*** Dataset content ***

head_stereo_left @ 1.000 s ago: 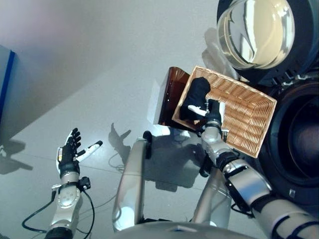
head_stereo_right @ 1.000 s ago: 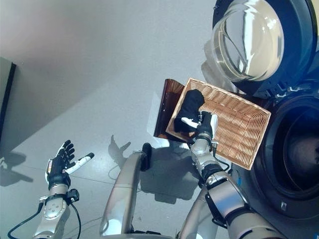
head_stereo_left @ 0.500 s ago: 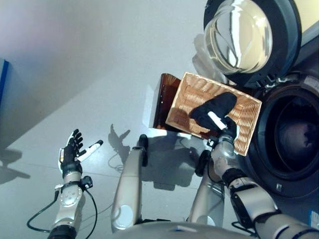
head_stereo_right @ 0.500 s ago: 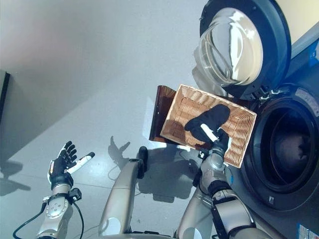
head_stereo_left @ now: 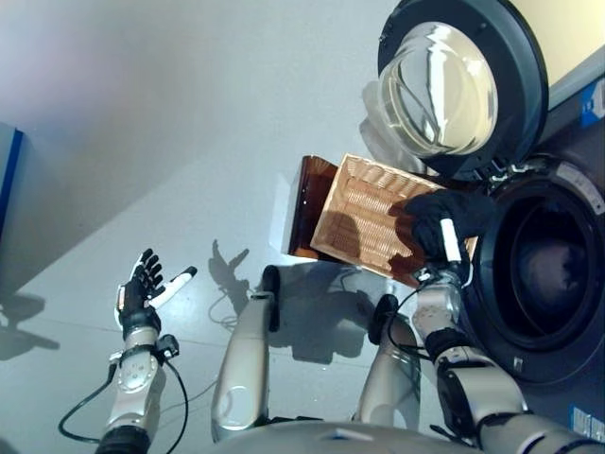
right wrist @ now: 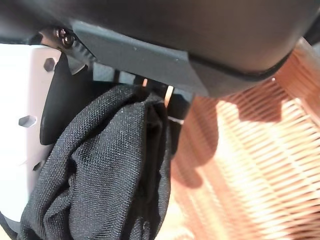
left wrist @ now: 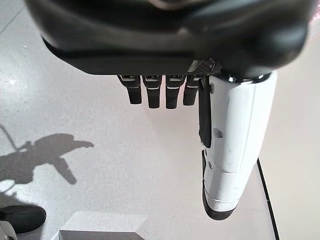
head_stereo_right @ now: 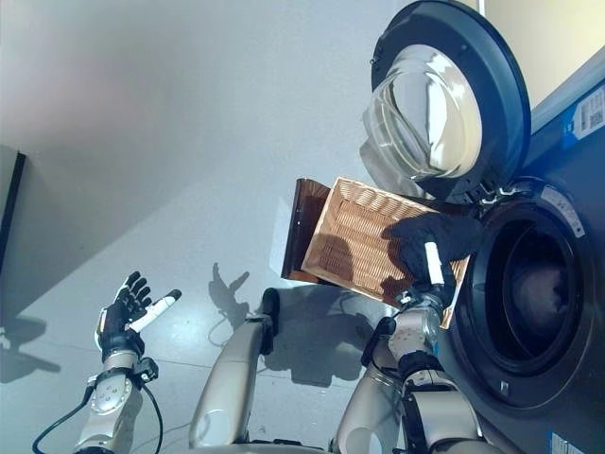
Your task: Pick up the clothes and place them into the washing machine
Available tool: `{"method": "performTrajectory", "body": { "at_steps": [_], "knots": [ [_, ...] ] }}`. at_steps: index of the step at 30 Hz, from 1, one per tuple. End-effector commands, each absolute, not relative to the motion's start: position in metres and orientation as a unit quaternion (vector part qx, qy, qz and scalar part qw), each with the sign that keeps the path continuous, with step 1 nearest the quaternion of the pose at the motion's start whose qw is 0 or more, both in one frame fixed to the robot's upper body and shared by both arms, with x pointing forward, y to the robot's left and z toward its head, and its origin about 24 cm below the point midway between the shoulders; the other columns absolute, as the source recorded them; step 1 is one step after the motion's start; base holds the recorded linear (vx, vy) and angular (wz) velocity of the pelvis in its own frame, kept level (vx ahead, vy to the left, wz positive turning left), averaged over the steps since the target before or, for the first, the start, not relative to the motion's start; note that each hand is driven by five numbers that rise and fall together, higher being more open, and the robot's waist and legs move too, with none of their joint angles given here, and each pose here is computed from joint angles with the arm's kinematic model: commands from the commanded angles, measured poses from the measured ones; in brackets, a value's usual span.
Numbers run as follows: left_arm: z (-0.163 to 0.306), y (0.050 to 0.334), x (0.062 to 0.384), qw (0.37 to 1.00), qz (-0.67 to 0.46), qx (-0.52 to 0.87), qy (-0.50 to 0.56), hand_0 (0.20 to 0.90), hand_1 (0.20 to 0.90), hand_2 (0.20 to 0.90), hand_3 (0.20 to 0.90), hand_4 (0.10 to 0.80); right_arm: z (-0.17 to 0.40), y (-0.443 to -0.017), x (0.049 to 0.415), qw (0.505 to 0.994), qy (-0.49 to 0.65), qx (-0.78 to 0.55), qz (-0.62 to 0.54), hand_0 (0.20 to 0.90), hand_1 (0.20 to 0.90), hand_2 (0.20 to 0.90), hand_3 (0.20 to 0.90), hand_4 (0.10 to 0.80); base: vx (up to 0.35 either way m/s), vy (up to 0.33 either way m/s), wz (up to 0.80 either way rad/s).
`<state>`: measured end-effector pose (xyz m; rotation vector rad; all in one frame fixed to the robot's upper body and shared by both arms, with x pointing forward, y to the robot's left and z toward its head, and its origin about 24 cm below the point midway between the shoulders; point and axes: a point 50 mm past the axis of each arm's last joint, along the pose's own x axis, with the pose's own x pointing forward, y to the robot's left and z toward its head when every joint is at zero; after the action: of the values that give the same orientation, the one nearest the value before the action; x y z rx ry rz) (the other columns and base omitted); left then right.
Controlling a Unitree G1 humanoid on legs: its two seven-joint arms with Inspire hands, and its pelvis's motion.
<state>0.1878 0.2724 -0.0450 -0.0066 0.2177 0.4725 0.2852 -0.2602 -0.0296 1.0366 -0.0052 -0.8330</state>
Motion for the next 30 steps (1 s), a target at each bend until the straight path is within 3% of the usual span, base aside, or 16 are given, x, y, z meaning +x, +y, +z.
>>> {"method": "performTrajectory", "body": {
  "at_steps": [1, 12, 30],
  "knots": [
    [-0.032, 0.291, 0.184, 0.964, 0.261, 0.004, 0.058, 0.900, 0.900, 0.900, 0.900, 0.800, -0.017, -0.298, 0.265, 0.768, -0.106, 0.464, -0.429, 0.200, 0.200, 0.200, 0.200, 0.300, -0.002, 0.009, -0.05],
    [-0.033, 0.288, 0.181, 0.964, 0.258, 0.003, 0.057, 0.900, 0.900, 0.900, 0.900, 0.800, -0.017, -0.317, 0.253, 0.718, -0.134, 0.474, -0.492, 0.200, 0.200, 0.200, 0.200, 0.300, -0.015, 0.007, -0.03],
    [-0.024, 0.303, 0.174, 0.960, 0.275, 0.033, 0.050, 0.900, 0.900, 0.900, 0.900, 0.800, 0.015, -0.358, 0.252, 0.689, -0.186, 0.447, -0.540, 0.200, 0.200, 0.200, 0.200, 0.300, -0.027, 0.008, -0.03]
  ]
}}
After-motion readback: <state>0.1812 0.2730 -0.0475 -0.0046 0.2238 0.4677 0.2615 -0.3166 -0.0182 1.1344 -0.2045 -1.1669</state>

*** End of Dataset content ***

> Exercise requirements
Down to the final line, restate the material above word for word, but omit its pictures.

> Exercise output
head_stereo_left @ 1.000 s ago: 
head_stereo_right @ 1.000 s ago: 
head_stereo_left @ 0.500 s ago: 
head_stereo_right @ 0.500 s ago: 
head_stereo_left @ now: 
right wrist @ now: 
left wrist @ now: 
head_stereo_right @ now: 
Your task: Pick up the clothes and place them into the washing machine
Available tool: `{"method": "performTrajectory", "body": { "at_steps": [_], "knots": [ [_, ...] ] }}`. at_steps: index of the step at 30 Hz, from 1, one per tuple. End-effector commands, each absolute, not relative to the motion's start: position in metres and orientation as a unit quaternion (vector part qx, qy, qz and scalar part qw), each with the sign that keeps the path continuous, with step 1 nearest the quaternion of the pose at the motion's start whose qw is 0 or more, both in one frame fixed to the robot's upper body and shared by both arms, with x pointing forward, y to the robot's left and z toward its head, and its origin about 24 cm below the point midway between the shoulders; the other columns absolute, as the source recorded them; step 1 is one step after the motion's start; base holds the recorded linear (vx, vy) and angular (wz) velocity of the pelvis in its own frame, kept level (vx ahead, vy to the left, wz positive turning left), averaged over the steps since the target before or, for the first, the start, not relative to the motion's start; note that each hand is driven by five numbers that rise and fall together, higher being more open, and the robot's waist and legs move too, with none of their joint angles given here, and each pose here is computed from joint angles with the arm's kinematic model: commands from the commanded angles, measured poses from the measured ones; in brackets, a value's usual span.
Numbers run as follows: left_arm: z (-0.163 to 0.306), y (0.050 to 0.334), x (0.062 to 0.384), qw (0.37 to 1.00), qz (-0.67 to 0.46), qx (-0.52 to 0.87), qy (-0.50 to 0.56), hand_0 (0.20 to 0.90), hand_1 (0.20 to 0.90), hand_2 (0.20 to 0.90), hand_3 (0.20 to 0.90), hand_4 (0.10 to 0.80); right_arm: z (-0.17 to 0.40), y (-0.443 to -0.017), x (0.049 to 0.415), qw (0.505 to 0.994), qy (-0.49 to 0.65), qx (-0.78 to 0.55), qz (-0.62 to 0.54), hand_0 (0.20 to 0.90), hand_1 (0.20 to 0.90), hand_2 (0.20 to 0.90), hand_3 (0.20 to 0.90), hand_4 (0.10 to 0.80); base: vx (up to 0.35 either way m/s), vy (up to 0.33 either way m/s), wz (up to 0.80 either way rad/s).
`<state>`: measured end-effector pose (xyz m; rotation vector rad; all in one frame fixed to the robot's upper body and shared by both arms, with x pointing forward, y to the robot's left and z toward its head, and its origin about 24 cm below the point midway between the shoulders; point and axes: a point 50 mm past the axis of each arm's last joint, along the pose's own x axis, with the pose's own x pointing forward, y to the robot's left and z toward its head when every joint is at zero; after the action: of the values that give the same orientation, the one nearest the value before the action; x y z rx ry rz) (the other columns and base omitted); left then right.
Controlling a Unitree G1 humanoid on legs: its two seven-joint arms with Inspire hands, and its pelvis's motion.
<state>0.1878 0.2724 -0.0450 -0.0066 0.2177 0.4725 0.2852 -0.2602 -0.0296 1.0366 -0.0052 -0.8330</state>
Motion for the next 30 steps (1 s), a target at each bend until the straight path is within 3% of the usual span, base aside, or 16 are given, x, y, z meaning +x, +y, +z.
>>> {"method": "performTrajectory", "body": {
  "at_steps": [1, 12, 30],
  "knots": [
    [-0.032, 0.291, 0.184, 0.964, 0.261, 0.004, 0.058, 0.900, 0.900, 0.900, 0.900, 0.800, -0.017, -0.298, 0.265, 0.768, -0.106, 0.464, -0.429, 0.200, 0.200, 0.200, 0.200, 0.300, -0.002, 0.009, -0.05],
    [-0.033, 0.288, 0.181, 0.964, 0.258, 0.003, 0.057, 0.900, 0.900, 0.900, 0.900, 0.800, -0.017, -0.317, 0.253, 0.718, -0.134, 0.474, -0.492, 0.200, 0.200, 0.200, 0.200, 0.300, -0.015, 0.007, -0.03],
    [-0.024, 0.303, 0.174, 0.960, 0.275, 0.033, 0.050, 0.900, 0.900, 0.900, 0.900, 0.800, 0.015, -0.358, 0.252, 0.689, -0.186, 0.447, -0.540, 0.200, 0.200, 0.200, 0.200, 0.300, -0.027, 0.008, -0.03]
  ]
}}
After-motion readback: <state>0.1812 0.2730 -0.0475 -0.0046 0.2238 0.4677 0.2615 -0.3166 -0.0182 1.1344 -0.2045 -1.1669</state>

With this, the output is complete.